After buying tickets, visitors can enter the cathedral through a side entrance. It has beautiful bronze doors, which many visitors sadly ignore. The doors are the work of Barisano da Trani (Barisanus of Trani) and they are slightly younger[3] than the doors of Bonanno Pisano. Barisano was from a town in Apulia, Southern Italy, which was also part of the kingdom of Sicily. Until 1130 Sicily had merely been a county, of which the Count was formally a vassal of the Duke of Apulia and Calabria (who was himself a vassal of the Pope in Rome). But in 1127-1128 Great Count Roger II of Sicily had annexed the territories of his late cousin William of Apulia. His claims to these territories were ultimately acknowledged by Pope Honorius II (1124-1130), and in 1130 Roger II received a royal crown thanks to the help of Antipope Anacletus II (1130-1138). In the latter year Roger finally became King of Sicily, with Sicily comprising not just the island, but also much of Southern Italy. Trani, Barisano’s hometown, was therefore part of Roger’s kingdom and that of his grandson William II. For the cathedral of the latter he made bronze doors that feature 28 religious scenes.
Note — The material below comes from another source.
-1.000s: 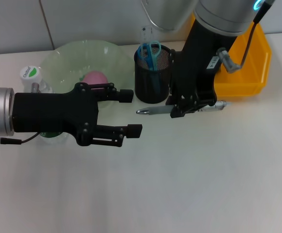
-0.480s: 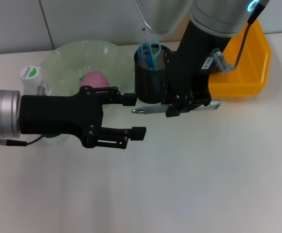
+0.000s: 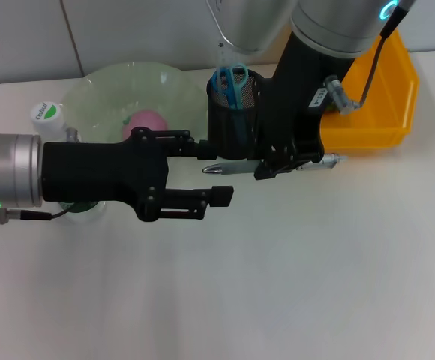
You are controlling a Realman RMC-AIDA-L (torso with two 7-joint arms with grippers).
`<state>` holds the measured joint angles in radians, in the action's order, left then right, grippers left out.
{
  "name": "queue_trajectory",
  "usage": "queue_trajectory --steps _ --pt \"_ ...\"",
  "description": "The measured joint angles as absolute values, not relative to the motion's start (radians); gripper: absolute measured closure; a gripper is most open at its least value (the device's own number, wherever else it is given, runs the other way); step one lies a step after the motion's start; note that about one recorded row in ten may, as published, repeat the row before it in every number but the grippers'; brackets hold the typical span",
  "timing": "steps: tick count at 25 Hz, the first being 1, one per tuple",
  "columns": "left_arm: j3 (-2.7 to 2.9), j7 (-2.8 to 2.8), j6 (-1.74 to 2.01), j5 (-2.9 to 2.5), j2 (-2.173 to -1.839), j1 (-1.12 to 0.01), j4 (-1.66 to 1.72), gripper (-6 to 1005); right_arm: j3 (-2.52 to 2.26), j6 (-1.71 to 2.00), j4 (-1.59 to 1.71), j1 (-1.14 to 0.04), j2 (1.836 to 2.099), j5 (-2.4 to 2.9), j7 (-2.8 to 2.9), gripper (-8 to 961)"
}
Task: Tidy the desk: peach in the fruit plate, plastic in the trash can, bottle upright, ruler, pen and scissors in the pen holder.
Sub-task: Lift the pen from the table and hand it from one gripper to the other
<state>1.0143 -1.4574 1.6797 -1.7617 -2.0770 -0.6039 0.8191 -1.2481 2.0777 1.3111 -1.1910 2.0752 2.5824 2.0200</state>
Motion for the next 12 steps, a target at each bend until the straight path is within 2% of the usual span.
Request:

In the Via Arcivescovado behind the cathedral one can take a look at the mighty apses of the building (see the image above). These apses have retained their Norman-Sicilian appearance, and it is hard to deny the Arabic influences in the beautiful decorations. Limestone and lava stone were both used for the construction of the rear of the cathedral. The southern flank of the cathedral can only be seen from the cloister.

South side of the cathedral and cloister.


  • Capitool travel guide Sicily (2019), p. 80-81;
  • John Julius Norwich, Sicily, chapter 4;
  • John Julius Norwich, The Kingdom in the Sun, p. 313-317;
  • Lisa Sciortino, Monreale. The cathedral, the mosaics, the cloister, p. 12-25.


[1] “Nuova” (new), because it was pretended that the cathedral was a continuation of the originally Greek chapel of Hagia Kyriake, the chapel where the king had rested. Hagia Kyriake had reportedly been the official seat of the Greek metropolitan during the Arabic occupation of Palermo (831-1072). See John Julius Norwich, The Kingdom in the Sun, p. 315.

[2] See for instance Lisa Sciortino, Monreale. The cathedral, the mosaics, the cloister, p. 12.

[3] According to Lisa Sciortino, Monreale. The cathedral, the mosaics, the cloister, p. 19. However, Capitool travel guide Sicily (2019), p. 80 and John Julius Norwich, The Kingdom in the Sun, p. 317 state that the doors are slightly older than those of Bonanno and date from 1179. The year 1179 probably refers to the doors of the Duomo of Ravello, also by Barisano da Trani.